Men at greater risk of death after bariatric surgery than women

Roshini Claire Anthony
15 Oct 2021
Men at greater risk of death after bariatric surgery than women

Mortality following bariatric surgery is rare but more common in men than women, according to a retrospective study from Austria presented at EASD 2021.

“Although the absolute risk of dying after bariatric surgery is low, the findings of our large nationwide study highlight a substantially increased mortality risk among men compared to women,” study lead author Dr Hannes Beiglböck from the Medical University of Vienna, Vienna, Austria, pointed out.

Using the Austrian state health insurance database, Beiglböck and colleagues identified 19,901 patients who had undergone bariatric surgery (sleeve gastrectomy, gastric bypass, biliopancreatic diversion, or gastric banding) between January 2010 and December 2018 (mean age at surgery 40.6 years, 74 percent female). Male patients tended to be older than female patients at time of surgery (mean 41.8 vs 40.1 years; p<0.001) and were more likely to be on cardiovascular medications, while women were more likely to be on psychopharmacological medications.
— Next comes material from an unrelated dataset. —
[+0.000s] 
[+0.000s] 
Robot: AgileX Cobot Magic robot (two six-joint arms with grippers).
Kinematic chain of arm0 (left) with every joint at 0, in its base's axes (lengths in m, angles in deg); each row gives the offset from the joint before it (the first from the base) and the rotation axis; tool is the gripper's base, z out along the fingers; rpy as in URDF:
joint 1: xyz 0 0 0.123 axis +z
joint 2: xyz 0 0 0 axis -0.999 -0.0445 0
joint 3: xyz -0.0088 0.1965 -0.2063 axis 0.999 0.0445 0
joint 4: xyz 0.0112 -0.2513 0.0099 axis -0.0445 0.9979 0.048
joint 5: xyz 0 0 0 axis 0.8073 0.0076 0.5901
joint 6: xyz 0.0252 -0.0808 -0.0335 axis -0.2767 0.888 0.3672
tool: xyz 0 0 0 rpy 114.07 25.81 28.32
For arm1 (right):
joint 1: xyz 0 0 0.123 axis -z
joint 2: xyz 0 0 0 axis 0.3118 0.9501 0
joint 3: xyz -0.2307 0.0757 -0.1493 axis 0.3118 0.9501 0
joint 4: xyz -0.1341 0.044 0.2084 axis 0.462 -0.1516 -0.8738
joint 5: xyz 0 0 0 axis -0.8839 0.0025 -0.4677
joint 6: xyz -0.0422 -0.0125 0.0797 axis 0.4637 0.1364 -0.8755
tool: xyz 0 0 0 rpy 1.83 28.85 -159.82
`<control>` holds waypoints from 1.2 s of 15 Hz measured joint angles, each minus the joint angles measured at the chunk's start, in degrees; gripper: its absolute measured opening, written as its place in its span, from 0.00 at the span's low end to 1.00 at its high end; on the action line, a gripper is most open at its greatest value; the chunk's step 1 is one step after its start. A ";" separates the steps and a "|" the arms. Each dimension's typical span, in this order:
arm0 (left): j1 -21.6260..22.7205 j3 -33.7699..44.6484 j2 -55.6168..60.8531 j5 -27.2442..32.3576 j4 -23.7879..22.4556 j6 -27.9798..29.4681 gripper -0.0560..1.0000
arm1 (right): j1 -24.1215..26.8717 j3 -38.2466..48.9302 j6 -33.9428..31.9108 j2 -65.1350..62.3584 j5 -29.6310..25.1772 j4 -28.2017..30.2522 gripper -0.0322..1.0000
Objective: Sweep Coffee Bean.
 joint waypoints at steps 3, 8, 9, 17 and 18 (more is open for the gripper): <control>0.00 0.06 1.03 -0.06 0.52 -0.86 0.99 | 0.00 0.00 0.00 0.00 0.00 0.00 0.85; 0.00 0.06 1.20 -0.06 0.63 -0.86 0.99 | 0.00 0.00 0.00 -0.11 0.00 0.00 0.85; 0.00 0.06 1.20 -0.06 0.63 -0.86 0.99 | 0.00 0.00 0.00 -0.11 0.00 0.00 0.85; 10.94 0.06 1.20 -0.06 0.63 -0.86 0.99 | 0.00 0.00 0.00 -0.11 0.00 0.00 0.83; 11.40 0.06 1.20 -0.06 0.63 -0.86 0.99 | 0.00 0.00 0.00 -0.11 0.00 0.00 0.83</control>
The most common procedures were gastric bypass and sleeve gastrectomy (69 and 24 percent, respectively). Gastric bypass was less frequently performed in men than women (65 percent vs 70 percent), while sleeve gastrectomy was more commonly performed in men (30 percent vs 22 percent). Women were more likely to undergo revision surgery than men (3.4 percent vs 2.8 percent; p=0.041). Obesity-related comorbidities among deceased patients were categorized into four groups – diabetes mellitus, cardiovascular disease (CVD), psychiatric disorders, and malignancies. 

The results were based on 107,806 patient-years of observation. There was a 0.34 percent mortality rate per year which was almost threefold in men vs women (0.64 percent vs 0.24 percent). [EASD 2021, abstract 72]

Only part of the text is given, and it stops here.